Torah is your light, and makes you into a light!

Deuteronomy 4:6, Keep. Keeping Torah (YHVH’s instructions in righteousness) was the means for YHVH’s chosen people to be salt and light to the surrounding nations. Torah is literally a “witnessing tool.” What kind of righteous witness are you (via your Torah lifestyle) to those around you who are lost in spiritual darkness?

YHVH's Torah will help guide you in the spiritual darkness of this world, and it will make you a light to others in that darkness as well.

YHVH’s Torah will help guide you in the spiritual darkness of this world, and it will make you a light to others in that darkness as well.

Wisdom [Heb. chokmah] and understanding [Heb. biynah]. Chokmah means “intelligence, skill (in war); wisdom (in administration); shrewdness, wisdom; prudence (in religious affairs); wisdom (ethical and religious). It derives from the verb chakam meaning “to be wise; to be or become wise, act wisely; to make wise, teach wisdom, instruct; to show oneself wise, deceive, show one’s wisdom.” According to the TWOT, chokmah and it’s root verb represents a manner of thinking and attitude concerning life’s experiences including matters of general interest and basic morality. These concerns relate to prudence in secular affairs, skills in the arts, moral sensitivity, and experience in the ways of YHVH. In the Tanakh, chokmah is used in relationship to the whole gamut of human experience whether it be technical artisan skills, military tactics, political and administrative leadership. It is expressed in shrewdness as opposed to foolishness or silliness. Prudence is another aspect of chokmah as it relates to how one speaks, uses his time carefully and in the practical affairs of life. The Bible reveals that Elohim is the source of all wisdom, and wisdom is not to be found in human speculation. Elohim alone provides wisdom for man’s guidance, so that he can live the best possible moral and ethical life (Ibid.).

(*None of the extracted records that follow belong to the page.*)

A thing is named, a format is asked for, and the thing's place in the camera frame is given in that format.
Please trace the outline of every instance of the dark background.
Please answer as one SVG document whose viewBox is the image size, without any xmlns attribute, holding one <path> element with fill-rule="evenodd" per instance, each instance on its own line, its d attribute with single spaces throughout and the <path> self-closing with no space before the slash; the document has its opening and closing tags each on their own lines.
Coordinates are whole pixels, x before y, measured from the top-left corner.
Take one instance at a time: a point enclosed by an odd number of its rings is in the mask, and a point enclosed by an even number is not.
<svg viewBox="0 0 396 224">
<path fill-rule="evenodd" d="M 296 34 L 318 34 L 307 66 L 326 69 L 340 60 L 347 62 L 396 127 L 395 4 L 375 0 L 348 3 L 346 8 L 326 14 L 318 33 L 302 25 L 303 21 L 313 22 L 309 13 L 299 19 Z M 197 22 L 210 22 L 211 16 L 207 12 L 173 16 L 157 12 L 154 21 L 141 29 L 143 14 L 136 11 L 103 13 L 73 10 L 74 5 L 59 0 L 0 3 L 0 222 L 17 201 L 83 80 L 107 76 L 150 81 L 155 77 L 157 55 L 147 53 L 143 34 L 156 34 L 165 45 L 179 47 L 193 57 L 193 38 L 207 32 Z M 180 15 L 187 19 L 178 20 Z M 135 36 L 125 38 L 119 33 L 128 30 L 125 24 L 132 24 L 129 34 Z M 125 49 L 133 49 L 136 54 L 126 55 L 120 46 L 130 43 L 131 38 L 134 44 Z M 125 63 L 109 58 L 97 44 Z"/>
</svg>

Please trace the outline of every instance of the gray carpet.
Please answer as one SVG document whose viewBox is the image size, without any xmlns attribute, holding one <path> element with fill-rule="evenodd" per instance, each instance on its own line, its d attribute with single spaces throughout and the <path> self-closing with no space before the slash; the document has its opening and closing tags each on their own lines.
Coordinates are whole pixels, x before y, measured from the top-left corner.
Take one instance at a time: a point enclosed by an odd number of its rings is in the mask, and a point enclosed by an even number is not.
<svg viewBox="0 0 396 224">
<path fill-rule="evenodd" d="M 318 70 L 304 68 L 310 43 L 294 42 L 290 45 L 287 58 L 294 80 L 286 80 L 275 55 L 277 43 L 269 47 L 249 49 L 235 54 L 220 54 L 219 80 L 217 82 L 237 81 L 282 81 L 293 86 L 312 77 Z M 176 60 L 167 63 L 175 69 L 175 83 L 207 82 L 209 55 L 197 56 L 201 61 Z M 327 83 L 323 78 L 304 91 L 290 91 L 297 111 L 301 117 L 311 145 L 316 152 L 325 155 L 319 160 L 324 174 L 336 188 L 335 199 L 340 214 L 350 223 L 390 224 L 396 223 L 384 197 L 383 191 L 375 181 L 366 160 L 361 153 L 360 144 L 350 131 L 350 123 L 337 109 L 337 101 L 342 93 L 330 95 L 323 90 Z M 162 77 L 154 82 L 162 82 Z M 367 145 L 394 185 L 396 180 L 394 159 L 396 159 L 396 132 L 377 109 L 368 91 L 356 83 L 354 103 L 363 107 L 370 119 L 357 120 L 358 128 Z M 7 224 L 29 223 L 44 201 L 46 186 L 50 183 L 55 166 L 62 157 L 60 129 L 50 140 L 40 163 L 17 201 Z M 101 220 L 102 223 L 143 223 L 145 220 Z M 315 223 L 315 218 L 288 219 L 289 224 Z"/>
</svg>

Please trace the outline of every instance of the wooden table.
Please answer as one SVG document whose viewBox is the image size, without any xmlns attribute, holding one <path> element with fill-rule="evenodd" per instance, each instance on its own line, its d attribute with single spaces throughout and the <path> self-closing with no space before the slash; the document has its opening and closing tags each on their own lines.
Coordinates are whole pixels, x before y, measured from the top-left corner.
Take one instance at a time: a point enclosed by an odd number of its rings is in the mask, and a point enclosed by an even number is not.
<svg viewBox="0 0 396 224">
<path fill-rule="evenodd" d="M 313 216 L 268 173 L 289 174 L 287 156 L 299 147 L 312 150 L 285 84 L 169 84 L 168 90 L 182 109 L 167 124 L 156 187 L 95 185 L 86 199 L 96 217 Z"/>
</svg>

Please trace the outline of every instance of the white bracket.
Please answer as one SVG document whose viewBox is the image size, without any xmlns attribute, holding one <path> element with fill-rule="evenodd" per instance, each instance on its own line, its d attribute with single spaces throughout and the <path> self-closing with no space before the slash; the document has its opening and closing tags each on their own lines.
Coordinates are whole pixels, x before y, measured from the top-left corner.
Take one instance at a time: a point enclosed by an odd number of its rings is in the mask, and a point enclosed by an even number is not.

Biynah means “discernment or insight” or “the ability to understand something, comprehension, the power of abstract thought, an individual’s perception or judgment of a situation.” According to the TWOT, binyah refers to knowledge that is superior to the mere gathering of data. It is necessary to know how to use the knowledge one possesses. This is where perception or judgment comes into play. One must properly interpret the data and make wise and discerning decisions as to how to act.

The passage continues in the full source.